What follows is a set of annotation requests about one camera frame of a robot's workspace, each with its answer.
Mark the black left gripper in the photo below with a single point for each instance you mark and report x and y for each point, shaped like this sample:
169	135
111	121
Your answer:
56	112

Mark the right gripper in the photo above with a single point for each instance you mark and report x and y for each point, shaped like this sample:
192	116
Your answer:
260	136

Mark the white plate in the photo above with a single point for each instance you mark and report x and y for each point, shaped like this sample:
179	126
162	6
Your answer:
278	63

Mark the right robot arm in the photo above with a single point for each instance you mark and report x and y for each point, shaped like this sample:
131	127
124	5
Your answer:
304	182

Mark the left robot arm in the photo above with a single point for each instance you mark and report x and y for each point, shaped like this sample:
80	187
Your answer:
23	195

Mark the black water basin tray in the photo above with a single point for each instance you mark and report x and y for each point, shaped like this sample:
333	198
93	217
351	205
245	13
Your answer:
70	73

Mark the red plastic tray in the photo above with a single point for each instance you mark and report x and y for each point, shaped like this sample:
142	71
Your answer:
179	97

Task statement:
Output the data exactly, so that every line matches the original.

Written solution:
What follows is a set of annotation requests about one camera frame of a robot's workspace, each with its answer.
Mark the black left gripper in the photo below with a single point for each instance you mark and report x and y for each point, shaped like this sample:
169	135
111	121
Your answer:
56	112

Mark the right gripper in the photo above with a single point for each instance you mark and report x and y for each point, shaped like this sample:
192	116
Your answer:
260	136

Mark the white plate in the photo above with a single point for each instance you mark and report x and y for each point, shaped like this sample:
179	126
162	6
Your answer:
278	63

Mark the right robot arm in the photo above with a single point for each instance you mark and report x and y for each point, shaped like this sample:
131	127
124	5
Your answer:
304	182

Mark the left robot arm in the photo above with a single point for each instance you mark and report x and y for each point, shaped like this sample:
80	187
Your answer:
23	195

Mark the black water basin tray in the photo above with a single point for each instance you mark and report x and y for each point, shaped like this sample:
333	198
93	217
351	205
245	13
Your answer:
70	73

Mark the red plastic tray in the photo above with a single point for each instance you mark and report x and y for each point, shaped like this sample:
142	71
Your answer:
179	97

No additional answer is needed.